When he whistled, Split joined him, and together they plowed their way through the high snow to the beaten-down street beyond. At the top of the hill, Split sat down well to the front of the low, rakish-looking leg-breaker. Behind her the boy, hitching up his skirts, threw himself with one knee bent beneath him, and, with a skilful ruddering of the other long, untrousered leg, started the sled.

They had coasted only half a block--Virginia City runs downhill--when they heard the shrill yelp of the Comstock boy on the trail of his prey. As Jack stopped the sled a swift volley of snowballs from a cross-street struck the figure of a tall, timid, stooping man in an old-fashioned cape, such as no Comstock boy had ever seen on anything masculine.

"It's Professor Trask," breathed Irene, keen delight in persecution lending to her aggressive, bright face that savage sharpness of feature which Sissy Madigan called Indian. "Don't you wish you hadn't got that dress on, Jack?" she asked, as the tall, black mark for a good shot still stood hesitating to cross the polished, steep street, down which many sleds had slipped for days past. "You could get him every time, couldn't you?"

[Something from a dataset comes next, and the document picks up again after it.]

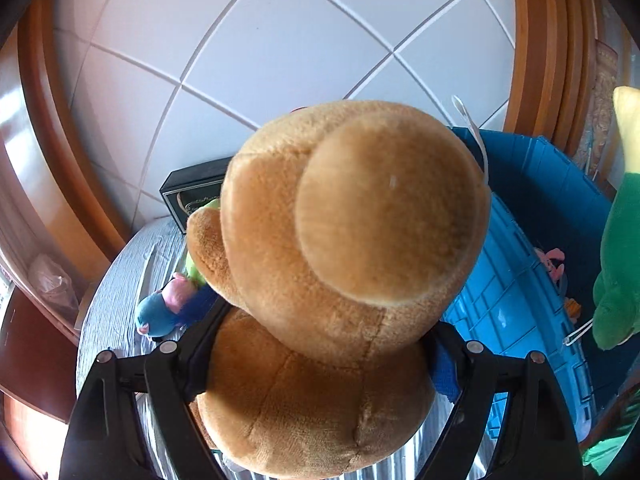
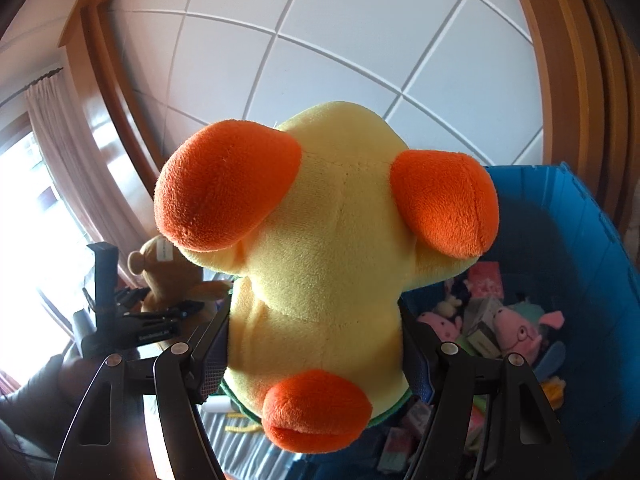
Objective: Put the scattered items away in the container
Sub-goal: 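Lift and carry the teddy bear and duck plush over the blue crate, then open both tools to drop the bear and duck into the crate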
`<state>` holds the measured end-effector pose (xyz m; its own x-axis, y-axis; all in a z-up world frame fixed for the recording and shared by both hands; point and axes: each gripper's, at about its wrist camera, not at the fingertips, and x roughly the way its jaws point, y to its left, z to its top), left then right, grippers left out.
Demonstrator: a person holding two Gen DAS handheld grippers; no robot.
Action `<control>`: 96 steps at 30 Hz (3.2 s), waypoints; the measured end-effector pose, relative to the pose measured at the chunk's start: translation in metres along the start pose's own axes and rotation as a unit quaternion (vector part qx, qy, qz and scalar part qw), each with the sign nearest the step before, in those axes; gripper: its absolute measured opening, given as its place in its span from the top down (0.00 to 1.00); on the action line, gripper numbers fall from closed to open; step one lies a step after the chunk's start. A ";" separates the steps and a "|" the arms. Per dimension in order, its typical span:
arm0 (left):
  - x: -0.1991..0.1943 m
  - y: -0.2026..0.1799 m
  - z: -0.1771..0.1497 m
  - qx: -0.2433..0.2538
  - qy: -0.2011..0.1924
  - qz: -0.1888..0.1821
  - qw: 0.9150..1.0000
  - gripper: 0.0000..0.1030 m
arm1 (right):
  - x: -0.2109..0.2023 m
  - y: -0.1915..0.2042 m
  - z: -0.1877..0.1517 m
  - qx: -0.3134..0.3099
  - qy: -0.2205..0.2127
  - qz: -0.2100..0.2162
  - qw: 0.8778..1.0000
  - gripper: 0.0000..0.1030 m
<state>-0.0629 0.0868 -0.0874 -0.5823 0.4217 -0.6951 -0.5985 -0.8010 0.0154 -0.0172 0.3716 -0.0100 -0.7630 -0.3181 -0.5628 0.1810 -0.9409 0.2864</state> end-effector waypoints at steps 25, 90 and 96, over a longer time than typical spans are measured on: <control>-0.009 -0.155 0.082 0.105 -0.057 -0.098 0.988 0.17 | -0.055 -0.141 -0.024 0.088 -0.018 -0.115 0.989 0.30; 0.084 -0.221 0.172 0.089 -0.053 -0.160 0.982 0.00 | -0.018 -0.224 -0.012 0.096 0.010 -0.131 0.987 0.00; 0.079 -0.198 0.151 0.087 -0.040 -0.147 0.985 0.00 | -0.021 -0.207 -0.010 0.076 0.005 -0.109 0.991 0.00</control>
<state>-0.0739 0.3430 -0.0371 -0.4073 0.6618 -0.6294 -0.8283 -0.5579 -0.0506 -0.0330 0.5719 -0.0651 -0.7676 -0.1100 -0.6315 -0.0843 -0.9593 0.2696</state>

Despite the ignoble garment that cramped it, the boy's breast swelled with pride in his lady's approval.

"You could just fire one at him from here, anyway," suggested Irene, adaptable as her sex is to contemporary standards and customs.

"Ye-es," said the boy, hesitating; "but he's such a poor old luny."

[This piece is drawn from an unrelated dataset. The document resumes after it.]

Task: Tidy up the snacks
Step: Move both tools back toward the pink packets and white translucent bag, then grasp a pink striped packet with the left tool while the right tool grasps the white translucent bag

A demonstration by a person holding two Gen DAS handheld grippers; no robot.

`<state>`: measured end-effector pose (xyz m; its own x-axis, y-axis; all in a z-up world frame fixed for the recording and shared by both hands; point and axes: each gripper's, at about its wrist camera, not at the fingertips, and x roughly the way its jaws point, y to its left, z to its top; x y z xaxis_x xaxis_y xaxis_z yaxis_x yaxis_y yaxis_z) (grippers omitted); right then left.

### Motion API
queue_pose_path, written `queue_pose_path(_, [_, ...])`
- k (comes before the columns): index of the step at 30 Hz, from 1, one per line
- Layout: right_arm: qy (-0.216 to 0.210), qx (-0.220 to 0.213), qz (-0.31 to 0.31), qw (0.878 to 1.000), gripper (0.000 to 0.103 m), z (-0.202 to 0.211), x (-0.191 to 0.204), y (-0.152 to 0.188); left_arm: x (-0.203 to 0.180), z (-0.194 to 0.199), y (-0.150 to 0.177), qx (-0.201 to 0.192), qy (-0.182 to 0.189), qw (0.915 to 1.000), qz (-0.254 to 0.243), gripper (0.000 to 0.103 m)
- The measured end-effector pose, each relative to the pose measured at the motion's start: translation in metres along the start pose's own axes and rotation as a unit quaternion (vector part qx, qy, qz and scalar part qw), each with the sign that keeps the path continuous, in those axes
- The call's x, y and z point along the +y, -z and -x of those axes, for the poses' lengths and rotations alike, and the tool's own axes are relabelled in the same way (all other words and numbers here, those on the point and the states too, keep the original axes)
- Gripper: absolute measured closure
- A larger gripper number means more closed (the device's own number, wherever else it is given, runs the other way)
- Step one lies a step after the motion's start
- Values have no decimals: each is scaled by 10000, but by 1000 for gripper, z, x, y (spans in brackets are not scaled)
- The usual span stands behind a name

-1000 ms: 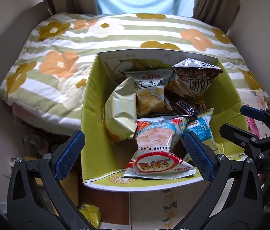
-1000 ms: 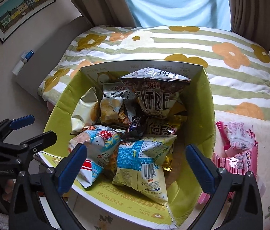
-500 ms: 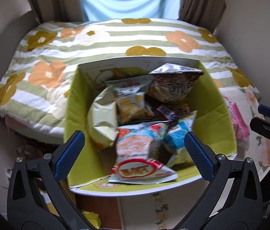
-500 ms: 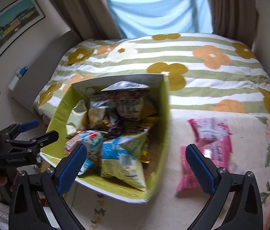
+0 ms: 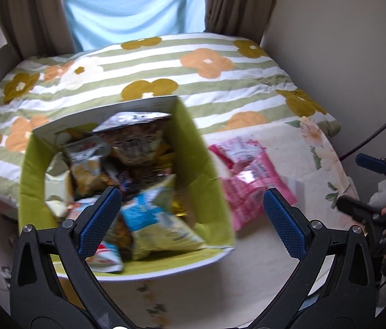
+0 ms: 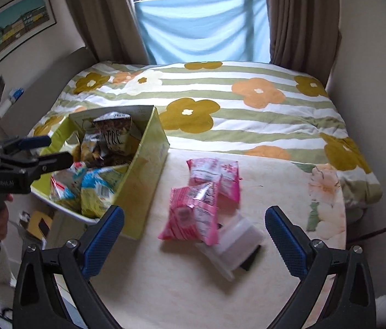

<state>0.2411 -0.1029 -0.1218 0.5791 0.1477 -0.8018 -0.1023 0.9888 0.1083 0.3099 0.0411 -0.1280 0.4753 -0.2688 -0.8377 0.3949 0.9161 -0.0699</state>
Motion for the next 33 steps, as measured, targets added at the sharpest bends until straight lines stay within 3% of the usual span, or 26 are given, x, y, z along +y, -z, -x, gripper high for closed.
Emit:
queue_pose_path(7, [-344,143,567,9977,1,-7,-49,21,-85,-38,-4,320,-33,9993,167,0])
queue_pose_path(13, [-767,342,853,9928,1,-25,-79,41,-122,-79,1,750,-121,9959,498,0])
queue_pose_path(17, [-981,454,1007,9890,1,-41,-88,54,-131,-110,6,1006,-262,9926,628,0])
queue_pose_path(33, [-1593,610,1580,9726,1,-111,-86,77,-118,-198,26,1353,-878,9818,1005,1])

Split turned her imperial little hooded head questioningly.

"He is--really luny," said the boy, apologetically. "Since his little girl wandered away one day from home and never came back, he gets spells, you know. He was telling ma one day when she went over to do his washing. But--but I will land one on him if you want, Split."

But Split had suddenly pivoted clear around and sat now facing him, an eager, mittened hand staying his hard, skilful, obedient fingers, already making the snowball.

"How--how old would that little girl be, Jack?" she gasped.

"Why, 'bout twelve--thirteen. Why?"

"And what would be the color of her hair?"

"Red, I s'pose, like his; not--not like yours--Split," he added shyly, glancing at the brown fire of the curls that escaped from her hood.

But Irene was no longer listening. She was looking over to the other side of the street, where that shrinking, pitiable old figure in its threadbare neatness trembled; not daring to seek safety across the dangerously smooth street, nor daring to remain exposed here, where it ducked ridiculously every now and then to avoid the whizzing balls that sang about it.

Irene breathed hard. A coward for a father, a scarecrow, a butt for a gang of miners' boys! This, this was her father! Why, even crippled old Jim, the wood-chopper, seen in retrospect and haloed by copper-colored dreams of romantic rehabilitation--even Jim seemed regrettable.